Robbins, the positive-thinking guru, and his books came into Burck’s life just after a healthy bout with juvenile delinquency. Robbins’ program of self-empowerment went to Burck’s well-sculptured head, as he pursued a living as a stripper and a model, eventually posing for Playgirl (“trying to be somebody,” he explains).
He says, “I became quickly aware – because [Robbins] makes you aware, that the life you are living is the life you are creating. I had been a punk with no direction. Anything that caught my fancy, I was doing it. And I was doing it full force. [Before Robbins,] I was caught up with everything but I had no sense of direction.”
Picking up Robbins’ books inspired him to learn from other philosophical cowboys.
“I went from Robbins to [Ralph Waldo] Emerson and [Friedrich] Nietzsche,” he says. “My grandparents always called me Mr. Grandiose.”
He reflects, “When I first started as The Naked Cowboy, I was looking for a vehicle. It was all egocentric. It’s impossible to be embodied and not be egocentric. You’re a vehicle for whatever you’re trying to communicate. At first, I just wanted the fame, the car and all that goes with it. There is a different quality behind it now. But even if I want to be totally spiritual and holistic, there is still desire. But what’s the difference? Both are a vehicle of power to say, ‘I’m everything.’ Emerson says: ‘Life is a search for power.’ But what is power? For me, it is just the ability to be with everyone at once. To be completely at peace in the world.”
This goal is a challenge to say the least, when you’re both naked and a cowboy and playing for people on vacation or on their lunch break.
He thinks of his typical day at the office: “Smackin’ my ass, pullin’ my hair. Somebody yelling, you fag. It’s high intensity. It’s the opposite of living in a cave.”
When asked how he comes down from that, he responds, “I leave.”
He sums it up thusly, “And what did I do: I just did one simple thing. I obeyed my own instincts. I did not get attached to anyone or anything. Jesus, Buddah, all of them, they all said the exact same thing: that you are that force, that you are identical with the Father, that you are one with God. That’s it. And as you separate yourself, the whole world can come and go [but] I am God. [I’m] looking at the world without judgment, and letting all come and go without bringing any judgment. I become a window for them to look at themselves. Whether it’s a man shaking my hand and saying, ‘You’re a wonderful man.

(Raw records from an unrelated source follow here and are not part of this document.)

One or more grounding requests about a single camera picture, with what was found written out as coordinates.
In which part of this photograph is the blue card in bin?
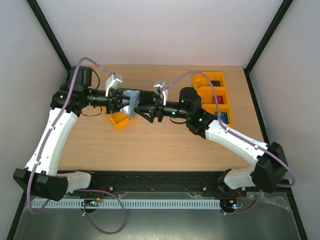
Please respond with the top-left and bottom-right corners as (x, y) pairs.
(216, 112), (230, 124)

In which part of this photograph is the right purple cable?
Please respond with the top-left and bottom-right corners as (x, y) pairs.
(162, 70), (297, 216)

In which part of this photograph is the purple cable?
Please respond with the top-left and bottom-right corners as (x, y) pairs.
(162, 70), (297, 216)
(25, 57), (126, 235)

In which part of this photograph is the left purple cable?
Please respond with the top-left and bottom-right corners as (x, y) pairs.
(25, 57), (126, 235)

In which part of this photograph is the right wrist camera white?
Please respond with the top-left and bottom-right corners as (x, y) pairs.
(153, 80), (168, 106)

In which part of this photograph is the black frame post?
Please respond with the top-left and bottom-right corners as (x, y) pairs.
(244, 0), (294, 76)
(26, 0), (72, 72)

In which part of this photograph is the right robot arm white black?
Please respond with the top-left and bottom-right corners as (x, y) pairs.
(134, 87), (287, 196)

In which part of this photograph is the left black frame post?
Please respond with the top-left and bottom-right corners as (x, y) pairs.
(26, 0), (72, 72)

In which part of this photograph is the black item in bin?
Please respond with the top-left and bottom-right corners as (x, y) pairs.
(211, 80), (221, 87)

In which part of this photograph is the yellow three-compartment bin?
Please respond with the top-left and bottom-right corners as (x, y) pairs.
(192, 71), (234, 126)

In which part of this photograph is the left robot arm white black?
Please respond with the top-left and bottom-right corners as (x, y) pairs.
(13, 66), (129, 201)

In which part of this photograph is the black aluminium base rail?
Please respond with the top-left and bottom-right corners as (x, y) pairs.
(24, 170), (293, 198)

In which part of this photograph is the right black frame post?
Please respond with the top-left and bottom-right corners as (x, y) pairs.
(244, 0), (294, 76)

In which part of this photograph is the white slotted cable duct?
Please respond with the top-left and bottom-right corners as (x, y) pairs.
(46, 198), (221, 210)

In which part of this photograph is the small yellow bin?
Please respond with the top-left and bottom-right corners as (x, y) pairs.
(102, 107), (135, 130)

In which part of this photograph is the red card in bin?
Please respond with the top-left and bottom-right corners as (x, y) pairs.
(212, 95), (224, 105)

I really respect what you do,’ or a drunk that says, ‘You don’t belong in this town, you loser,’ I’m just watching them report themselves back to themselves.”
And Robert Burck as The Naked Cowboy continues to report for duty, at the very center of that blinking yet unblinking intersection.
“I’m contributing value at all times,” he says. “I work all day and give it everything I got.”